A diferencia de quienes parecían sus mayores contrincantes –nadie apostaba por el film israelí Ajami, que también traía bajo el brazo un premio de Cannes, o por la película peruana La teta asustada, Oso de Oro de la Berlinale 2009–, la película de Campanella no llegó a la instancia final avalada por ningún galardón, salvo el Goya, que es el premio de la industria del cine español y no el de un jurado de festival (por ejemplo San Sebastián, también en España, de donde volvió sin nada). Su debut internacional había sido en Toronto, un festival no competitivo, pero de donde suelen salir muchos de los principales candidatos al Oscar.
Hay, sin embargo, un factor determinante, un plus que –más allá de su eficacia narrativa y de su acabado técnico, sin los cuales nunca hubiera llegado a la instancia final– tiene el film de Campanella y que no tenían las otras cuatro películas. Por sobre todas las cosas, El secreto de sus ojos es, básicamente, aquello que nunca falla en Hollywood: una historia de amor, un amor capaz de atravesar las pruebas del tiempo.

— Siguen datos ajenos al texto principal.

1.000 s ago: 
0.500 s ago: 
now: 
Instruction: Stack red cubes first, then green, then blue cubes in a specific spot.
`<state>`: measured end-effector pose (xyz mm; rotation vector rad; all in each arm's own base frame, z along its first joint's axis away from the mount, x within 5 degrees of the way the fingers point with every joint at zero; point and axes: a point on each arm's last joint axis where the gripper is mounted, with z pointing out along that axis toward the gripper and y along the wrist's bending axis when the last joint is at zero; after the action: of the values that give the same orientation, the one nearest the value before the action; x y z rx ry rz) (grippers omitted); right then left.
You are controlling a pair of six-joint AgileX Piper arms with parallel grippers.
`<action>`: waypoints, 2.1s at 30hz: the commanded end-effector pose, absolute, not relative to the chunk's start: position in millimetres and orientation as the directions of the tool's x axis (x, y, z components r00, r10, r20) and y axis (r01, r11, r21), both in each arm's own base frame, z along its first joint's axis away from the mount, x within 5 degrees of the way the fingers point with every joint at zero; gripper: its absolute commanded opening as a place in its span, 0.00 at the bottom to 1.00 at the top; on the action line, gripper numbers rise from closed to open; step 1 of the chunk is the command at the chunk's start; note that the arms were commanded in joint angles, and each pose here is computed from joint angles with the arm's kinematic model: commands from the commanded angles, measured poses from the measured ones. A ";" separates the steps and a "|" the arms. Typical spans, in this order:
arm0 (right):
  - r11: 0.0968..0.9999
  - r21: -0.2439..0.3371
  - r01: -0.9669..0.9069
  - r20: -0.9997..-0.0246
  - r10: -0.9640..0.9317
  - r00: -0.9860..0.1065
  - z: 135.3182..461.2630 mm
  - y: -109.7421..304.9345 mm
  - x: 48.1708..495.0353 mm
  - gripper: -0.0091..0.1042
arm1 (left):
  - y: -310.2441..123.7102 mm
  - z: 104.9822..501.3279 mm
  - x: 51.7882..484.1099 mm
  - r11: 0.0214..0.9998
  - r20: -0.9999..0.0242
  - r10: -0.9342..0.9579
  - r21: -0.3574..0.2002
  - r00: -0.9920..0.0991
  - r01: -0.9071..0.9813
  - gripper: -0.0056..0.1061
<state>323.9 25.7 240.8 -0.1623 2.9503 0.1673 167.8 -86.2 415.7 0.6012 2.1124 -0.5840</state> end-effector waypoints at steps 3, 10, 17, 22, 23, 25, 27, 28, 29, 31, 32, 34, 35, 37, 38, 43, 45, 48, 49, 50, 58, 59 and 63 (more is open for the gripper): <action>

A esa historia de un amor casto y romántico, teñido de nostalgia por el pasado, un amor que sólo hacia el final se atreve a decir su nombre, hay que agregarle también otro factor que pudo haber sido definitivo para el voto de los académicos de Hollywood: el tema de la venganza. Motor dramático esencial en el imaginario del cine estadounidense, el de la venganza, o la justicia por mano propia, es un asunto que está incorporado al inconsciente colectivo de ese espectador (y no sólo de ése, como lo prueban los dos millones y medio de espectadores que cosechó la película en la cartelera argentina). Se diría que, sin proponérselo explícitamente –-porque el cine de Campanella siempre adscribió al modelo narrativo hollywoodense–, El secreto de sus ojos se conectó de manera natural con un destinatario para el que parecía predestinado. El inminente estreno de la película en los Estados Unidos, en todo caso, no hará sino confirmarlo.